The aggregate of loss was R350m, a significant amount of money.
Turning adversity into opportunity
Blok’s intention was to turn adversity into opportunity since the fact remains that clients effectively get their greatest benefit from a company when disasters occur. Reinsurers have confirmed that clients seldom replace thatch, preferring to rebuild their houses with standard tile or slate. Despite the fact that TRA is a niche insurer that covers thatched homes only, Blok decided to allow these clients to continue to insure with TRA.
Because the market may well harden this year, as insurers look to recoup their losses, good industry PR will become increasingly valuable. Operational efficiency, innovation and the use of technology are vital when it comes to retaining clients.
The upside to the St Francis Bay fires was increased risk awareness: if insurers can prove to their clients that safety and risk mitigation are important in an economic downturn, they can win half the battle.
Declining risk management a concern
Peter Todd, CEO of Mutual & Federal, told forum attendees that risk management is vital during a poor economic cycle. He drew attention to the fire that shut down ArcelorMittal’s steel-making plant, in Vanderbiljpark, during February. Inadequate fire safety management and the failure of fire services show that risk management is declining and Todd warned insurers to consider what risks they are exposing themselves to with contingent business interruption cover, especially when there are a number of suppliers relying on the business in question.
Todd predicted that restrictions on contingent business interruption cover could come into play.
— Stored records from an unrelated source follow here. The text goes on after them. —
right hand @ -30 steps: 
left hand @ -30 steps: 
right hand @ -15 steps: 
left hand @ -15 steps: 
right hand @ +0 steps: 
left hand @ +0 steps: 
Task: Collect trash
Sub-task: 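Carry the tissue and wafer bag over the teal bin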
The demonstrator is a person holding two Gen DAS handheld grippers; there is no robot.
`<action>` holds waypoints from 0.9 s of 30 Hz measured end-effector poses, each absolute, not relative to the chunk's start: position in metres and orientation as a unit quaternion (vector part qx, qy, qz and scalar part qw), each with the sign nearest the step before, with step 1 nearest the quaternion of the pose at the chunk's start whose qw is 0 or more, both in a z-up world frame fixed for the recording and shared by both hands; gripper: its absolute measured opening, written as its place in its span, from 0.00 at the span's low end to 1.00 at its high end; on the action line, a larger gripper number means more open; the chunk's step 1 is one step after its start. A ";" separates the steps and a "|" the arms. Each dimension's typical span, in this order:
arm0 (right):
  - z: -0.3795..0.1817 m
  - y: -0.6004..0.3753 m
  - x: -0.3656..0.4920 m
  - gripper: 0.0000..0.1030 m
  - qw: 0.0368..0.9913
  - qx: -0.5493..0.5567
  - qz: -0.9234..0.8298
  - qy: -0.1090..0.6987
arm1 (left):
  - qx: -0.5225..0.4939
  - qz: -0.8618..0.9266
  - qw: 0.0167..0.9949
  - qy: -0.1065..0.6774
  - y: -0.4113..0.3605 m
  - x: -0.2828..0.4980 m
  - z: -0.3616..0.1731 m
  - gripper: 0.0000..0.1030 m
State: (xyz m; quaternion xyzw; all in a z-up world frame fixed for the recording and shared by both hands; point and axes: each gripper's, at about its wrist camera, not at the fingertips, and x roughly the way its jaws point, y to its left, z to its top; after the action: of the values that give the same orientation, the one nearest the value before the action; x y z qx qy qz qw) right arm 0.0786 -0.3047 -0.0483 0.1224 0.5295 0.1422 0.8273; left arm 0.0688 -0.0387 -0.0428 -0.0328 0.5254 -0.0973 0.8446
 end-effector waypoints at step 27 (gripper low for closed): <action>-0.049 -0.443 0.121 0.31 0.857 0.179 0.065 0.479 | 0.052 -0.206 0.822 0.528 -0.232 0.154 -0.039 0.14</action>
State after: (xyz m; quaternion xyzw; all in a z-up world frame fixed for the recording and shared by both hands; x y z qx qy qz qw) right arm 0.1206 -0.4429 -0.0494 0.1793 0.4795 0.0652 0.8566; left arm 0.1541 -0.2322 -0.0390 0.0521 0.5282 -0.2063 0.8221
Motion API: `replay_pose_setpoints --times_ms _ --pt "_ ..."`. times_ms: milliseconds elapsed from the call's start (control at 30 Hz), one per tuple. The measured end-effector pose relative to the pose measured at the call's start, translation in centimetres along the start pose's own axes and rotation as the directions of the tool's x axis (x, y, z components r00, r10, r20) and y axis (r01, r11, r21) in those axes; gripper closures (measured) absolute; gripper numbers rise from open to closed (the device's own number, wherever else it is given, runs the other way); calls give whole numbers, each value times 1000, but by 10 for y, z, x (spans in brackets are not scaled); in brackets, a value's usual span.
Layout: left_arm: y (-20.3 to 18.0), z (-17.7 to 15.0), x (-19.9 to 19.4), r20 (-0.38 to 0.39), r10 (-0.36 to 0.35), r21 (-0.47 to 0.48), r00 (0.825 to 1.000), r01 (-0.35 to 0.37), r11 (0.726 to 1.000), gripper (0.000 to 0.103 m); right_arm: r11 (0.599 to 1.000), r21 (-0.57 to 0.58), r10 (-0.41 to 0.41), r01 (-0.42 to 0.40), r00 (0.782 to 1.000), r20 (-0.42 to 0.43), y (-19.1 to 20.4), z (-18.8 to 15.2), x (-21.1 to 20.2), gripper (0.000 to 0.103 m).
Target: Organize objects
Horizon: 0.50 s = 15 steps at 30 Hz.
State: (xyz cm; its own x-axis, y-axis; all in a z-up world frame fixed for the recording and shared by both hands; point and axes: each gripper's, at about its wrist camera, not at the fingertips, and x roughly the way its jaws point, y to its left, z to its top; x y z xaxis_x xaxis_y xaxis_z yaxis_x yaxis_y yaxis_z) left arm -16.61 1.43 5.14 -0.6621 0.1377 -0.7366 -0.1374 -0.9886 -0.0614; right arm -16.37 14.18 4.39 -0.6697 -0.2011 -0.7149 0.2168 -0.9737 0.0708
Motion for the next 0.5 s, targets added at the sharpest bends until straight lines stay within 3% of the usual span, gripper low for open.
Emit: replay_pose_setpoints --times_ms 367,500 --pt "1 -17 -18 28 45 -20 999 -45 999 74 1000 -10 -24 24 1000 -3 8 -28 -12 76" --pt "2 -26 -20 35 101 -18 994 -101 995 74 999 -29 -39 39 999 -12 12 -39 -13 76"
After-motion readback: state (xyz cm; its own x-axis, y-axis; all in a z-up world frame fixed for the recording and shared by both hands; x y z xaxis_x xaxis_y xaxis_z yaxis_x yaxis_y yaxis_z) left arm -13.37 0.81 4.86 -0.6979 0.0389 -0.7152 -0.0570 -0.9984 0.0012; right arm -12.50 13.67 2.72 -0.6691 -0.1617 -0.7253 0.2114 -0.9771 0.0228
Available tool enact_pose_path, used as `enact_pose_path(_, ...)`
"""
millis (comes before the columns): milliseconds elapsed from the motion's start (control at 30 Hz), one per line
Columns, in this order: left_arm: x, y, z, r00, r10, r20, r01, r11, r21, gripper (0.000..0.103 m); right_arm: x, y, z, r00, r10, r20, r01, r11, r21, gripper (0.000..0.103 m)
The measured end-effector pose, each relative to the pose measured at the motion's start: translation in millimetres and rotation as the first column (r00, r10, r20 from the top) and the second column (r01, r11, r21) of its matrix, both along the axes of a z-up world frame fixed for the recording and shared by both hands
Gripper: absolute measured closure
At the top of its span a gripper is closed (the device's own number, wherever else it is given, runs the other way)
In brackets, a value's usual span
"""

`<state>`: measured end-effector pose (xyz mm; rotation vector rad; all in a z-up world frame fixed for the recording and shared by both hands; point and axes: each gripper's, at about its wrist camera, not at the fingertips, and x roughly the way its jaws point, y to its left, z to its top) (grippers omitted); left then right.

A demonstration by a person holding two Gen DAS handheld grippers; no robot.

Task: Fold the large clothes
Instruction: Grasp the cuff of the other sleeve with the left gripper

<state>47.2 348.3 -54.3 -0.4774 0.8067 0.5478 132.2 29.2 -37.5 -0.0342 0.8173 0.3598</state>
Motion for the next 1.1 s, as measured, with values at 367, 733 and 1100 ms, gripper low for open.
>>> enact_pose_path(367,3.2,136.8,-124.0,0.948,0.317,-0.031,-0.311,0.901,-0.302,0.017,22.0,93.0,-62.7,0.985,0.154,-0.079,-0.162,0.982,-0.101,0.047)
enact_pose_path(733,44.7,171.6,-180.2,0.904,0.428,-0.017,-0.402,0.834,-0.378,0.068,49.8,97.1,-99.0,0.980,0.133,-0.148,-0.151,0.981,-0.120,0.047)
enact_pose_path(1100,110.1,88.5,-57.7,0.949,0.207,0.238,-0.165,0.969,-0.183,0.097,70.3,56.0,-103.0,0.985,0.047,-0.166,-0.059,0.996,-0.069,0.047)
He also said he foresees more qualitative risk selection on high-exposure risks as well as increased rates based on risk quality and risk accumulation.
Editor’s thoughts:
Chief Executive of the Insurance Institute of South Africa (IISA), David Harpur, said that investigations into municipal fire stations are under way and some companies have indicated they are willing to assist in the management of these fire stations, which makes good sense and could have a positive impact on the industry. This is yet another way in which insurers can take the initiative and build on good PR. What do you think of this proposal? Comment below or email fiona@fanews.co.za.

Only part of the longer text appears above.